Aviation industry also used to face some restrictions with regard to 3D printing, but with the ability of shape-changing as per conditions, it has become easy for the aviation industry to change the shape of drone/wing during flight or while landing.
4D: The technology of future
We, humans, want change in all the fields of life and consistently try to bring about certain changes that can help us in all regards. 4D printing technology is an effort of one such type because 3D printing had certain limitations. Though, it is an advanced form of 3D technology because the existence of 4D is dependent on 3D printing.
However, as humans are progressing, they want perfection and want to change things as per the environmental conditions. 4D printing has made this thing possible because the material that is being used in this printing can adapt itself to the changes and thus can change its position in any structure as desired by humans.

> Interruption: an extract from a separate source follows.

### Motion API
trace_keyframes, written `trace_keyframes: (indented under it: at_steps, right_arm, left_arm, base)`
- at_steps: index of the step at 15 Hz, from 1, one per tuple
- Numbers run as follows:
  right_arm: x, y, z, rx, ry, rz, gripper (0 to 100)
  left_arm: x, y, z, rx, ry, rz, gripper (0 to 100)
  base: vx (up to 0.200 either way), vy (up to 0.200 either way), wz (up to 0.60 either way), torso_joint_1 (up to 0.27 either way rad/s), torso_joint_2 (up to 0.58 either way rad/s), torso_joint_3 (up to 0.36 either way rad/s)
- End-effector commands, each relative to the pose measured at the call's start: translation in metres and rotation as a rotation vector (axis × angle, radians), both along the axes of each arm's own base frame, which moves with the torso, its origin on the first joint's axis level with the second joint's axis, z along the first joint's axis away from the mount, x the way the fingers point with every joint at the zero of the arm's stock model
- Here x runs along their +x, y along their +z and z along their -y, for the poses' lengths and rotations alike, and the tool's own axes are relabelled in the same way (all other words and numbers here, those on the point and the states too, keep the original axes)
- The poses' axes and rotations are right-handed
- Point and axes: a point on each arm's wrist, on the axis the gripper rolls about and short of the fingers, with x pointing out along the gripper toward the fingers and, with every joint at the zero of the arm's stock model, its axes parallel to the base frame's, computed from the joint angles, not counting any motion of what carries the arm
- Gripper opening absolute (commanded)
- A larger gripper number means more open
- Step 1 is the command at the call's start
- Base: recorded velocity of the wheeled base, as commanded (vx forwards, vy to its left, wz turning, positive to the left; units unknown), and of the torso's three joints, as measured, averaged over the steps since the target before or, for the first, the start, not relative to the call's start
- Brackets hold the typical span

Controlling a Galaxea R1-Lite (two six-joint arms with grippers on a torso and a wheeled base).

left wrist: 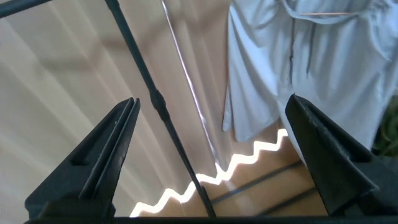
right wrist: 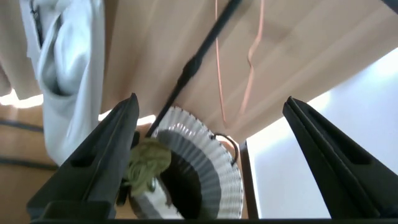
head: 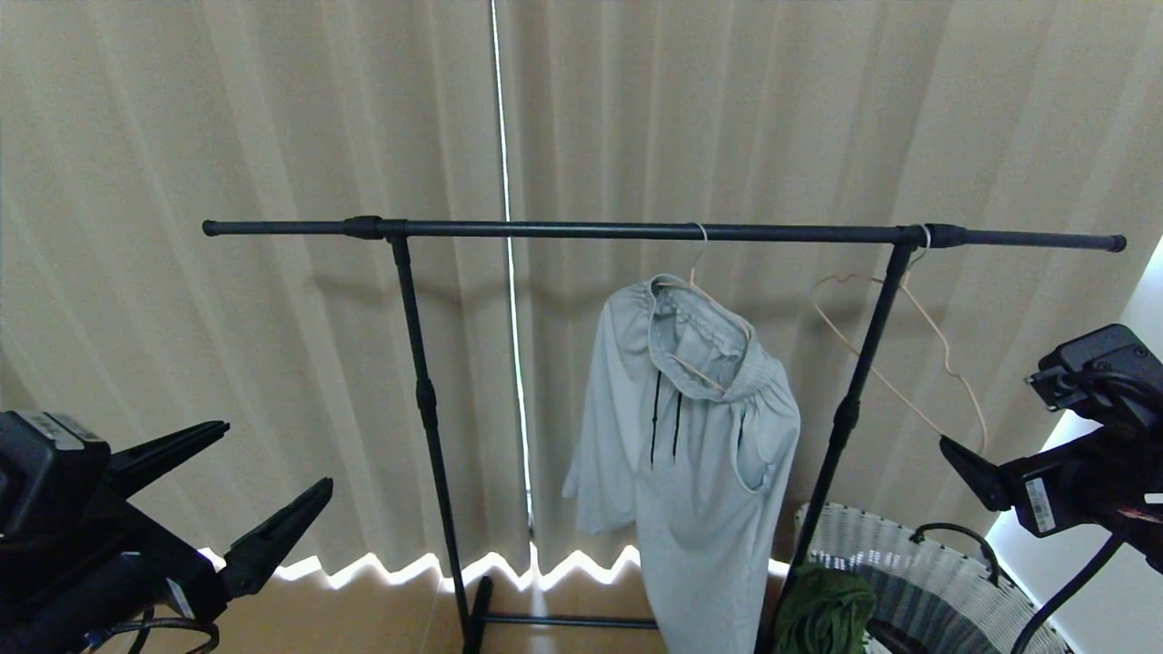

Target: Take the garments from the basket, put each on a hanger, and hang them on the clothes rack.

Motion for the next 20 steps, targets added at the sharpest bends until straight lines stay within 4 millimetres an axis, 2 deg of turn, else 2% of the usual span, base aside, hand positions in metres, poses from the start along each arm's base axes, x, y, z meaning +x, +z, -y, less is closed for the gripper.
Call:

The change of shape of wings during flight is one such example.
4D printing is energy efficient too. There is a need for changes and improvement in 4D printing but with time, it can be done. With that 4D printing is the technology of the future and is more likely to stay for a long time because of its dynamic properties that are challenging to 3D printing.
References
- Ahmad, A., Arya, S., Gupta, V., & Khosla, A. (2021). 4D printing: Fundamentals, materials, applications and challenges.
- Salonika, A., & Marko, H. (2022). New Industrial Sustainable Growth: 3D and 4D Printing.
- Shahrabudhin, N., & T.C.Lee. (2019). An Overview on 3D Printing Technology: Technology, Material, and Application.